Summary: Our merciful God has pity on His children, who are in much distress, often of our own making. Mercy is a disposition to pardon the guilty. God gives what is undeserved, and doesn’t give what is.

At the end of the Civil War when the Confederate Army was finally defeated, Abraham Lincoln was asked how he would treat the rebellious South. The question hinted at the desire for severe punishment. But the merciful President said, “I will treat them as if they had never been away.” Some vindictive Yankees urged the President to hang the rebel leaders, but Lincoln insisted, “No--we must hang on to them.”

The word “mercy” indicates having another person’s misery in our hearts. Our merciful God has pity on His children, who are in much distress, often of our own making. Micah 7:18, “Who is a God like You, who pardons sin and forgives the transgression of the remnant of His inheritance? You do not stay angry forever but delight to show mercy.” And so mercy is a disposition to pardon the guilty. When a President or Governor issues a pardon, it is not because the one pardoned is innocent, but because they want to show clemency. It would not be mercy if it was deserved.
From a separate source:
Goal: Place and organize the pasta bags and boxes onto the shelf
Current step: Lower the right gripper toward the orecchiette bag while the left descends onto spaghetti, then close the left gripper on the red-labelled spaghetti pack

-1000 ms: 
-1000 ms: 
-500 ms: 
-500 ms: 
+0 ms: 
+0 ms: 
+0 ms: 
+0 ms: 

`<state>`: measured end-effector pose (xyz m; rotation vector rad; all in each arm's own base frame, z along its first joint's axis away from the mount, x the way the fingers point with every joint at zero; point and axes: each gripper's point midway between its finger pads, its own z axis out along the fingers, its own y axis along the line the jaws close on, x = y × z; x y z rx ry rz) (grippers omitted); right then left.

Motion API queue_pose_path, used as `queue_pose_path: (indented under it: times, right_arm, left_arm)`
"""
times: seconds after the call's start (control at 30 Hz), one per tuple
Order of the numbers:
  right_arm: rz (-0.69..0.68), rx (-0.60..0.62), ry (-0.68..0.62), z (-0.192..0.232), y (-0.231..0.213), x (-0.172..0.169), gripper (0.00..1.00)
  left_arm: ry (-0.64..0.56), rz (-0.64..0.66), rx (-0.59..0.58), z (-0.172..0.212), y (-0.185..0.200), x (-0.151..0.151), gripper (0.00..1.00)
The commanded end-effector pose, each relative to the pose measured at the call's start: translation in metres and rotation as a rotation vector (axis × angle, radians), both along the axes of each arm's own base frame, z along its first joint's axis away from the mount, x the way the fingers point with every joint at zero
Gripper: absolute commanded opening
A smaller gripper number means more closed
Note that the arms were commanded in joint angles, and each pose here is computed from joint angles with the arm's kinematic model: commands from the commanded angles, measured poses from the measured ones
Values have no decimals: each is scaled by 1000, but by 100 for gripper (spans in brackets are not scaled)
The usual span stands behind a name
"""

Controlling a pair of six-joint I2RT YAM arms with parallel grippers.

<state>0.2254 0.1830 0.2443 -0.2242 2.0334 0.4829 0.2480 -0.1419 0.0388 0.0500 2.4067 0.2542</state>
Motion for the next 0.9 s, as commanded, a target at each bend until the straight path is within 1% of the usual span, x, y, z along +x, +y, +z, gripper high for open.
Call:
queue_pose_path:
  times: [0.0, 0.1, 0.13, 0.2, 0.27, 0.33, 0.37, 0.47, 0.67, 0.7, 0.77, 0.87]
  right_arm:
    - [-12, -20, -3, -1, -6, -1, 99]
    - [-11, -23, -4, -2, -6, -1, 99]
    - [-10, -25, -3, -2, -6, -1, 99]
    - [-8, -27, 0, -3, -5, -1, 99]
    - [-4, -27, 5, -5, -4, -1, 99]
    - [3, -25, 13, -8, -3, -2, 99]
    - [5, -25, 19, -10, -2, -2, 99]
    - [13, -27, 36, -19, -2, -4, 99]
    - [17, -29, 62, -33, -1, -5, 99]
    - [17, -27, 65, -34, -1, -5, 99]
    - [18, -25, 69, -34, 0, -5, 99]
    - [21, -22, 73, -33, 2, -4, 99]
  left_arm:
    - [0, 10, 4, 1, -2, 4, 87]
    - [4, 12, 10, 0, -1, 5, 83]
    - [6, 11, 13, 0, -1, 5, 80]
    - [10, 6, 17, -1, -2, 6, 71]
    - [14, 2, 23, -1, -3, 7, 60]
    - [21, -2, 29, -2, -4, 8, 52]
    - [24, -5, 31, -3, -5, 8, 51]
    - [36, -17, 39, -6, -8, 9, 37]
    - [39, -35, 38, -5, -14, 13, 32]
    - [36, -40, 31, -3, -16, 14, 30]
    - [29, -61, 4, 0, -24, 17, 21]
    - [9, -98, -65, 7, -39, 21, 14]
In His tender mercy God gives what is undeserved, and doesn’t give what is. We are protected from God by God. We need to remember that God doesn’t owe us Heaven. We deserve damnation. God’s mercy is His goodness towards those in misery and distress--the distress of sin. In mercy God acknowledges our fallen condition and responds to our plight, providing payment for our sin, and raising us up to new life in Christ. Instead of requiring us to pay the price, God pays it Himself. Jesus gave His life as a ransom for ours.

So many people claim they only want what they deserve. Not me; I know what I deserve! If God gave us our “just desserts” we would be without hope. People ask, “Why doesn’t God wipe out all evil?” Be glad He doesn’t; if He did a thorough job, He would not spare us. C.S. Lewis said, “I’d sooner pray for God’s mercy than for His justice on my friends, my enemies, and myself.” Scripture paints a bleak picture of life without Christ. But mercy is available to all. The prophet Jeremiah wrote, “It is of the Lord’s mercies that we are not consumed, because His compassions fail not,” Lamentations 3:22.

In the movie Schindler’s List, Oskar Schindler tells Nazi SS Officer Goeth: “Power is when we have every justification to kill and we don’t; instead we show mercy.” God would be justified to condemn us all; yet He doesn’t.

Mercy is not something God has but something God is (Tozer). He doesn’t become merciful; He always has been. His mercy is eternal, immeasurable and unchanging; nothing can diminish it. God’s mercy knows no bounds. And God keeps His word; He won’t give up on us; He won’t “change His mind.” He welcomes us as friends. What blessed assurance!

In ancient Israel, within the Temple, the “mercy-seat” was the cover or lid of the Ark of the Covenant, a symbol of God’s presence and pardon. The blood of the Temple sacrifice was sprinkled onto the Mercy Seat, securing atonement for sin. The Mercy Seat in the Old Testament, and the Cross in the New, are corresponding places that provide mercy. In both, sacrifice was necessary. “It was the mercy of God that gave us the cross, not the cross that gave us mercy” (Tozer). The symbol of our Christian faith is the cross, not the scales of justice--thank God.

In Luke 18, Jesus commended the humble remorse of a man who cried out: “God be merciful to me, a sinner.” This is the kind of prayer that brings merciful healing and wholeness. It has been called the “Jesus Prayer” and “The Prayer of the Heart,” and many people pray it regularly. To pray “Lord Jesus, have mercy on me, a sinner,” is a reminder of our condition and our ongoing need for God’s abundant mercy.

We are to reflect this divine quality: Matthew 5:7, “Blessed are the merciful” and Luke 6:36, “Be merciful, just as your Father is merciful.” Some people get emotionally stirred by the needs of people but do nothing about it. God is actively merciful. And because of His mercy, He is “slow to anger,” Psalm 103:8.

In Shakespeare’s Hamlet, there is a play within the play. A group of traveling actors arrive at Elsinore castle and Hamlet charges the king’s advisor Polonius to care for their needs. Polonius replies, “I will give them according to their merit.” And Hamlet explodes: “Heavens, man, much better! Give everyone what they deserve and who should escape whipping? Treat them with honor and dignity. The less they deserve, the more merit in your bounty.” This is showing mercy.

The unmerciful show no quarter; they “take no prisoners.” In Matthew 18 we see the Parable of the Unmerciful Servant--a man who owed a huge debt and pleaded to the king for mercy, but was unwilling to show mercy to others. The king’s response was: “So you want to live by justice? Then you shall have justice!” Because God is merciful, He is opposed to those who lack mercy (James 2:13).